The tedious task of finding homologous noncoding RNA genes

Abstract

User-driven in silico RNA homology search is still a nontrivial task. In part, this is the consequence of a limited precision of the computational tools in spite of recent exciting progress in this area, and to a certain extent, computational costs are still problematic in practice. An important, and as we argue here, dominating issue is the dependence on good curated (secondary) structural alignments of the RNAs. These are often hard to obtain, not so much because of an inherent limitation in the available data, but because they require substantial manual curation, an effort that is rarely acknowledged.
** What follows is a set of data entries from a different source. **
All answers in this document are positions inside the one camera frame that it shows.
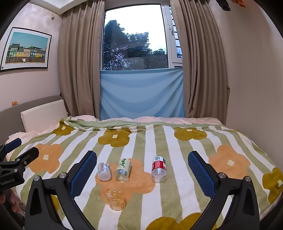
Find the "left hand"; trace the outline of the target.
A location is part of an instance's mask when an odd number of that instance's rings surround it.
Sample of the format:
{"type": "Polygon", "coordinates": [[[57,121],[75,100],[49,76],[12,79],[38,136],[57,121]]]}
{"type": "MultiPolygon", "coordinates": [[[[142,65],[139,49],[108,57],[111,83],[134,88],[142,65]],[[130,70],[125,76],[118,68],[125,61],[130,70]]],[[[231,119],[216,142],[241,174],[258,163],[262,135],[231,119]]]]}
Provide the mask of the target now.
{"type": "MultiPolygon", "coordinates": [[[[21,208],[18,203],[17,195],[14,193],[13,190],[9,191],[8,200],[11,203],[11,209],[13,210],[13,212],[19,214],[21,212],[21,208]]],[[[4,193],[1,192],[1,195],[0,195],[1,205],[4,204],[5,201],[6,201],[6,196],[4,193]]]]}
Here, we qualitatively describe a realistic scenario for what a "regular user" (i.e., a nonexpert in a particular RNA family) can do in practice, and what kind of results are likely to be achieved. Despite the indisputable advances in computational RNA biology, the conclusion is discouraging: BLAST still works better or equally good as other methods unless extensive expert knowledge on the RNA family is included. However, when good curated data are available the recent development yields further improvements in finding remote homologs. Homology search beyond the reach of BLAST hence is not at all a routine task.

FIGURE 1.

Homology search results. Members of the training set are indicated by boxes: Except for Y and vault RNAs, only mammalian sequences were used to construct the search patterns. For E2 and let-7, Rfam 8.1 provided only multiple human paralogs as seed sequences. For SRP, RNase MRP RNA, U3, and vault RNAs, we also ran RaveNnA on the small teleostei and invertebrate genomes, where ERPIN did not find the already annotated sequences. (Arrow) The range of the RaveNnA screens. (×) False-negative results, i.e., the fact that a homolog is known to exist but was not detected by any method. Complete sequences and detailed result tables are found at the Supplemental website.

FIGURE 2.

Vertebrate telomerase structures. (A) Secondary structures of medaka (Oryzias latipes, n = 312), human (n = 451), and dogfish shark (Squalus acanthias, n = 559). Data adapted from Xie et al. (2008). (B) Sequence conservation. The panel includes data exported from the UCSC Genome Browser (Karolchik et al. 2008), showing the PhastCons (Siepel et al. 2005) conservation track based on the 28 vertebrate MULTIZ alignments (Blanchette et al. 2004), as well as a selection of pairwise alignments with the human locus. Note that outside the mammals only partial alignments are available in the automatic comparative genomics tracks. In particular, the homologs in Xenopus and teleost fishes are known in the literature but not identified in the genome-wide alignments.